John Grant ile Söyleşi: “Müzik, Mizah ve Dil”

Nahif ruhlu eşsiz müzik insanı John Grant, yeni albümü The Art of the Lie’ı 14 Haziran’da yayımlıyor. Biz de öncesinde kendisiyle Zoom’da buluşup hem bu konudan hem de daha ötesinden derin ve samimi bir sohbete daldık.

Selam John.

Selam. Arka plan görselini sevdim.

Ben de seviyorum. Sevdiğim bir sanatçının albüm kapak görseli.

Süper.

Seni görmek güzel. Sanırım şu an evindesin.

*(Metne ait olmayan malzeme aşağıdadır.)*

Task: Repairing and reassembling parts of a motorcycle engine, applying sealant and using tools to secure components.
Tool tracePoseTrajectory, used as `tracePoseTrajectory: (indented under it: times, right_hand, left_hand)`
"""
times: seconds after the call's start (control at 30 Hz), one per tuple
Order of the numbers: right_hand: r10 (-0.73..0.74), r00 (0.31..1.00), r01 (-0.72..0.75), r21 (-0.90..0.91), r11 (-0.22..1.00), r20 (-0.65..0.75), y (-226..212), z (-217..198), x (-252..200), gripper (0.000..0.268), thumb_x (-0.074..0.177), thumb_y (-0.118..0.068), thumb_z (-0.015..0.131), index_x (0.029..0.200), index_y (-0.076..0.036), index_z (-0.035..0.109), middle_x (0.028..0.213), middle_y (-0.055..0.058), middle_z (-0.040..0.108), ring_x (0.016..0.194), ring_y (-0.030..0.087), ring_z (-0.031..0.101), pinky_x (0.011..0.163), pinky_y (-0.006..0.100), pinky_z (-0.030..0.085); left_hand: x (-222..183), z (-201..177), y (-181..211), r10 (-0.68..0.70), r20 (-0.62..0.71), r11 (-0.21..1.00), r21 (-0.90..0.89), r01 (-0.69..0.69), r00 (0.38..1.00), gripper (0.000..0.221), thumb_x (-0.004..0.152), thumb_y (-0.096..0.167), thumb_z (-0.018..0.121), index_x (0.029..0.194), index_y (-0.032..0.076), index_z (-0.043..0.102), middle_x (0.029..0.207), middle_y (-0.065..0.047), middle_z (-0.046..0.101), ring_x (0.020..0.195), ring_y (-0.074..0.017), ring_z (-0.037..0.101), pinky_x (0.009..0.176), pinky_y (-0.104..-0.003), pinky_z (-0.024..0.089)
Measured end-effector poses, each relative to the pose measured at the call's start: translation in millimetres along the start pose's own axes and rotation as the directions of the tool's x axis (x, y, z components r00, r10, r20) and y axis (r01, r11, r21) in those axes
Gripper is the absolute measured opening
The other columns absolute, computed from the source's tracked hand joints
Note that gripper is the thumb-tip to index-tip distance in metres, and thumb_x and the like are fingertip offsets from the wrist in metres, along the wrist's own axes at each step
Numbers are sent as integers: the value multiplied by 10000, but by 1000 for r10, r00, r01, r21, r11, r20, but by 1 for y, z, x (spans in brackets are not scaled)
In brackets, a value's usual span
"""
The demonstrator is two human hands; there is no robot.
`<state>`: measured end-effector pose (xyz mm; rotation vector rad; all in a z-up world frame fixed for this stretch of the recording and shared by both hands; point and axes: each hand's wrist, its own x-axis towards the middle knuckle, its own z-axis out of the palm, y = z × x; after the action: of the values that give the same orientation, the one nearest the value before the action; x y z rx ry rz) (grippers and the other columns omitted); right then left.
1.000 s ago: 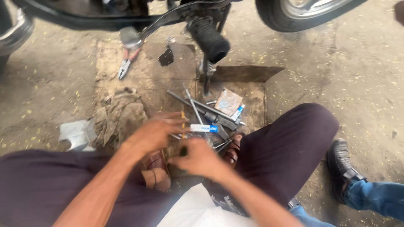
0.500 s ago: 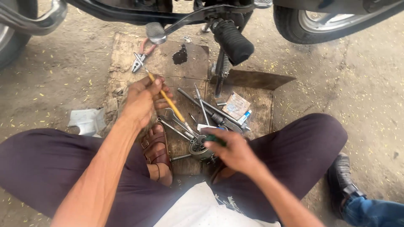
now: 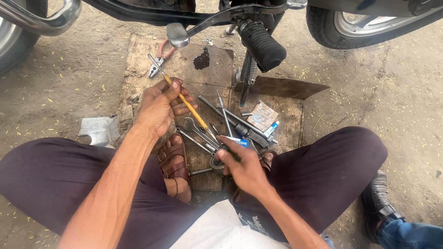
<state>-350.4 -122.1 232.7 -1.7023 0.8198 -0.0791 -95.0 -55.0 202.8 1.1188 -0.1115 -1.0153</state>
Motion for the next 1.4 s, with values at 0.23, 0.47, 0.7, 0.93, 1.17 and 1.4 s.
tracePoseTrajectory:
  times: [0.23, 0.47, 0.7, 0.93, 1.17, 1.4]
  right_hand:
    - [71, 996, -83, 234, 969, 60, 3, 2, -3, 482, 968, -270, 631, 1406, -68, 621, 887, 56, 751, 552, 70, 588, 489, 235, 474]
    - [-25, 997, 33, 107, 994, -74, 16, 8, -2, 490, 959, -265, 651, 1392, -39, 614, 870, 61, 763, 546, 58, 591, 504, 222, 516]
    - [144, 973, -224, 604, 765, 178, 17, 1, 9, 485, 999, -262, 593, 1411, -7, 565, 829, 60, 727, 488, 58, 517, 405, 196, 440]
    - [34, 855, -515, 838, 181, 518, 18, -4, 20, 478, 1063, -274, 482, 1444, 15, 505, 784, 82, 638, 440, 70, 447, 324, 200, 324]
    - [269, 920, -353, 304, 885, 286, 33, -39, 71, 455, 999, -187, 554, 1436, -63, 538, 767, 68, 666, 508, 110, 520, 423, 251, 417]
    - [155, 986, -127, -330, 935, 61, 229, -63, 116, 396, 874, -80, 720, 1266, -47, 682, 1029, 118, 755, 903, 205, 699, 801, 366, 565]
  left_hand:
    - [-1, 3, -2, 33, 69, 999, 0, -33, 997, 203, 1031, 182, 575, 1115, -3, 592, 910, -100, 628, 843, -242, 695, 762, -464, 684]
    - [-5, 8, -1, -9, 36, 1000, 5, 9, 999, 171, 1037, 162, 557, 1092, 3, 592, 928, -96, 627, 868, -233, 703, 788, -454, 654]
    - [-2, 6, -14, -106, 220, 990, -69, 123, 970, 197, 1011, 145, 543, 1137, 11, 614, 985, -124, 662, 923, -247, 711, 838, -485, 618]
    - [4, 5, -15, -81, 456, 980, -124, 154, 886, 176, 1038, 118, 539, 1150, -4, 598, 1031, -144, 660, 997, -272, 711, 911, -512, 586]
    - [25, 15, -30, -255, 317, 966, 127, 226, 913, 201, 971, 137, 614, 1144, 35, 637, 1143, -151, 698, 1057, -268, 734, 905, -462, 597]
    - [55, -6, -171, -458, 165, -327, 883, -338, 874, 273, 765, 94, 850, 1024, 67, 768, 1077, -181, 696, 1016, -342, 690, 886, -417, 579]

Seni de. Evet, İzlanda’da evimdeyim.

Nasıl gidiyor, her şey yolunda mı?

İyi gidiyor, teşekkür ederim. Şu anda işim gücüm bu yeni albümün tanıtımını yapmak. İzlanda’da bugün hava güzel. Ya bütün gün aydınlık oluyor ya da çok geç saatte ortalık aydınlanmaya başlıyor. Bu da çok hoş.

İzlanda dediğinde aklıma ilk gelen şey güneş olmuyor, o yüzden şu an güneşin tadını çıkarmana sevindim.

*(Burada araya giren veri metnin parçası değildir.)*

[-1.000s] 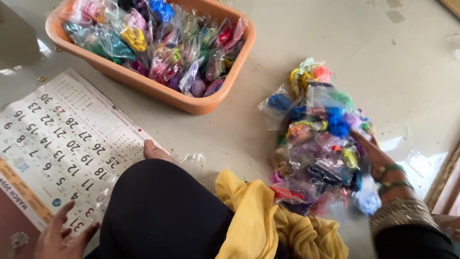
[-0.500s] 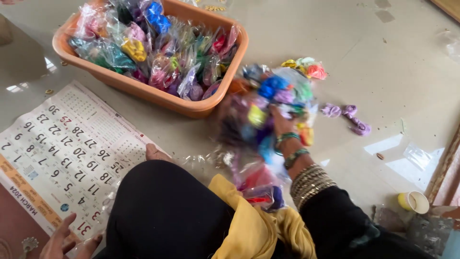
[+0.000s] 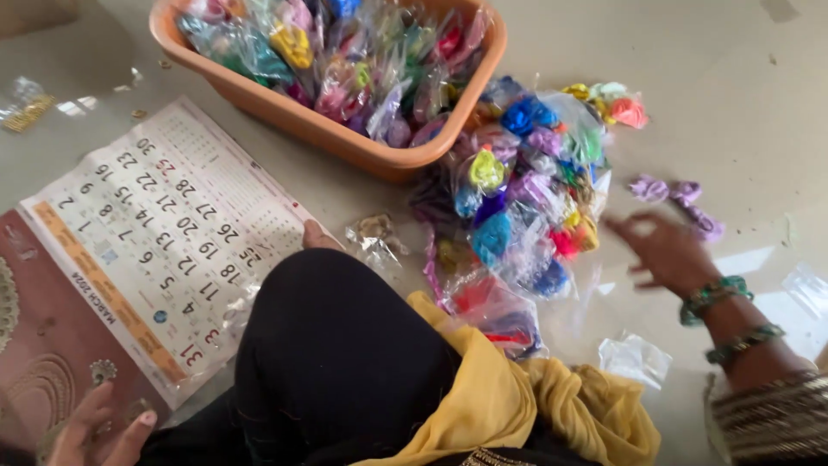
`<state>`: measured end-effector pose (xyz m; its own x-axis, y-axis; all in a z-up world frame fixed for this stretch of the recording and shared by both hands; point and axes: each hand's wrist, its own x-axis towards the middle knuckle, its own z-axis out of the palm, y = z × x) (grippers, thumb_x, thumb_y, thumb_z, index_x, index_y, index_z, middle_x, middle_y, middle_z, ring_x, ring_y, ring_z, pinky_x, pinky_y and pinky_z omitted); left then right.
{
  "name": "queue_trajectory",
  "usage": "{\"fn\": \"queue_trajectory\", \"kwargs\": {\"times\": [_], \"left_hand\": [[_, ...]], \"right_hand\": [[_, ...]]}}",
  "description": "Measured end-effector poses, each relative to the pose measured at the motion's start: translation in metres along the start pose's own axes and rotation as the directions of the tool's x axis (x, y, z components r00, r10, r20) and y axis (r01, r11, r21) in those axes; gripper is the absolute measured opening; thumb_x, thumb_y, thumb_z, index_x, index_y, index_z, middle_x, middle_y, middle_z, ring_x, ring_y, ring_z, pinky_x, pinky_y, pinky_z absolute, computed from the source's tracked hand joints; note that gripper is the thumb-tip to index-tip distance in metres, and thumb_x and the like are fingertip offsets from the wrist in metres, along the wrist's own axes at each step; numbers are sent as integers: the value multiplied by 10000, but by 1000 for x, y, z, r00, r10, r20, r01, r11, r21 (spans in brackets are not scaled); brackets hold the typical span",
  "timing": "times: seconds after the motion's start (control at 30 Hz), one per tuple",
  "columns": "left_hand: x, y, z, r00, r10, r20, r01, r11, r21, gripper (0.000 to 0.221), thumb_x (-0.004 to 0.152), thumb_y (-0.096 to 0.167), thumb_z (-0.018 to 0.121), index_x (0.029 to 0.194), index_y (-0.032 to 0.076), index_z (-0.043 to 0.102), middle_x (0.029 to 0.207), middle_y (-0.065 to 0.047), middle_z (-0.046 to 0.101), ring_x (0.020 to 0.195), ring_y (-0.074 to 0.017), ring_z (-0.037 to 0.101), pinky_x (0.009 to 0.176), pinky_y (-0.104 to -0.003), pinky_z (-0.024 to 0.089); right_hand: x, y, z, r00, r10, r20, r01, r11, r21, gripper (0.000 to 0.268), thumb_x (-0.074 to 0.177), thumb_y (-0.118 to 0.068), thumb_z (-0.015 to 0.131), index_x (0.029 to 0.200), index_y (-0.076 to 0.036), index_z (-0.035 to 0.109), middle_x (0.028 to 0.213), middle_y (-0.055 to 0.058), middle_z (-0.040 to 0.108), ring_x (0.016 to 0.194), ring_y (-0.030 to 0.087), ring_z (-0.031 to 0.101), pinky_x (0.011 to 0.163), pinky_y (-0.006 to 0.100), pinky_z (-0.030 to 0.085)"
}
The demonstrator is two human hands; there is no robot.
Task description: The person sorts and packs small colorful items from an orange bin into small plastic bags by hand on the floor.
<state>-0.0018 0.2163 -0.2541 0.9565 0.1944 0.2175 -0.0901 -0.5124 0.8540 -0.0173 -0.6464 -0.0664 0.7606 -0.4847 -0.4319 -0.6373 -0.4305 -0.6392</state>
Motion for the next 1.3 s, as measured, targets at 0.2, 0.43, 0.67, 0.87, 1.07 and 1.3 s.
{"fn": "queue_trajectory", "kwargs": {"times": [0.2, 0.43, 0.67, 0.87, 1.07, 1.3], "left_hand": [[18, 104, 22, 954, -254, 161, 250, 967, 48, 700, 836, 109, 796, 1470, -37, 537, 1239, -249, 687, 1096, -259, 706, 917, -375, 564], [-4, 119, 10, 944, -324, 68, 320, 945, 64, 727, 814, 84, 804, 1499, 19, 567, 1234, -206, 653, 1042, -237, 687, 910, -322, 516], [-10, 105, -1, 943, -301, 143, 306, 952, -15, 745, 813, 120, 803, 1518, 50, 573, 1149, -233, 663, 974, -212, 711, 857, -279, 529], [-2, 158, 10, 951, -268, 154, 279, 959, -53, 670, 828, 163, 780, 1459, 48, 588, 1225, -200, 645, 1029, -214, 719, 878, -288, 560], [12, 240, 29, 923, -342, 178, 325, 938, 116, 633, 808, 208, 780, 1414, 117, 624, 1260, -132, 669, 1020, -236, 723, 788, -356, 582], [17, 265, 11, 862, -486, 142, 460, 869, 183, 590, 838, 223, 779, 1405, 155, 629, 1210, -129, 680, 1065, -224, 711, 816, -378, 588]], "right_hand": [[-38, 37, 93, 809, 196, 554, 68, 905, -420, 570, 883, -641, 645, 1072, -120, 780, 824, 98, 710, 651, 183, 704, 629, 338, 598], [13, 45, 198, 496, -688, 529, 864, 334, -376, 397, 478, -236, 785, 857, -282, 891, 694, 33, 760, 563, 240, 651, 477, 382, 525], [-4, -61, 170, 848, -142, 510, 233, 965, -120, 437, 912, -362, 606, 782, 18, 777, 664, 99, 747, 528, 186, 705, 570, 339, 586], [-65, -130, 109, 903, -195, 384, 329, 887, -325, 349, 921, -376, 641, 948, -53, 769, 774, 101, 767, 718, 221, 765, 685, 381, 610], [-77, -128, 156, 427, -843, 328, 903, 379, -202, 710, 754, -270, 774, 1418, -57, 642, 1336, 265, 631, 1153, 394, 619, 898, 434, 526], [-68, -205, 147, 783, -613, 101, 612, 733, -296, 262, 955, -249, 625, 1142, -126, 762, 979, 148, 755, 899, 336, 737, 806, 423, 570]]}}
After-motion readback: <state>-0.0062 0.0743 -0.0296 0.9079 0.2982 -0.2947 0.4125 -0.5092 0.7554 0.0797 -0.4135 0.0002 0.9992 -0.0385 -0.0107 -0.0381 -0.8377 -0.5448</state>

(gülüyor) Evet, haklısın. Sen İstanbul’da mısın?

Evet.

Güzel.

Sana ilk sorum biraz alışılmışın dışında olacak. Sık sık rüya görür müsün? Sence rüyaların sanatına ne ölçüde etki eder?

Sanırım şu aralar bol bol rüya görüyorum. Öte yandan şarkılarımı yazarken rüyalarımı pek düşündüğümü söyleyemem. Ya da en azından yeterince ilginç rüyalar görmüyorum. Çok gerçekçi rüyalar oluyorlar. Sık sık da kâbus ya da (Türkçe konuşuyor) karabasan… (gülüyor)

Gördüğün son rüya güzel miydi, kötü müydü?

Kötüydü.

Malum, burada buluşmamızın ana sebebi yakında yeni bir albümünün çıkacak olması: The Art of The Lie. İlk olarak albümün konseptini ve ortaya çıkarırken ele aldığın yaklaşımı konuşalım.

Müziğimi yazarken işlerin doğal olarak gelişmesine müsaade ediyorum. Elbette not düştüğüm şarkı fikirleri, konseptler falan da oluyor. Sonra yazmaya başlıyorum. Ne işliyor, ne işlemiyor görüyorum.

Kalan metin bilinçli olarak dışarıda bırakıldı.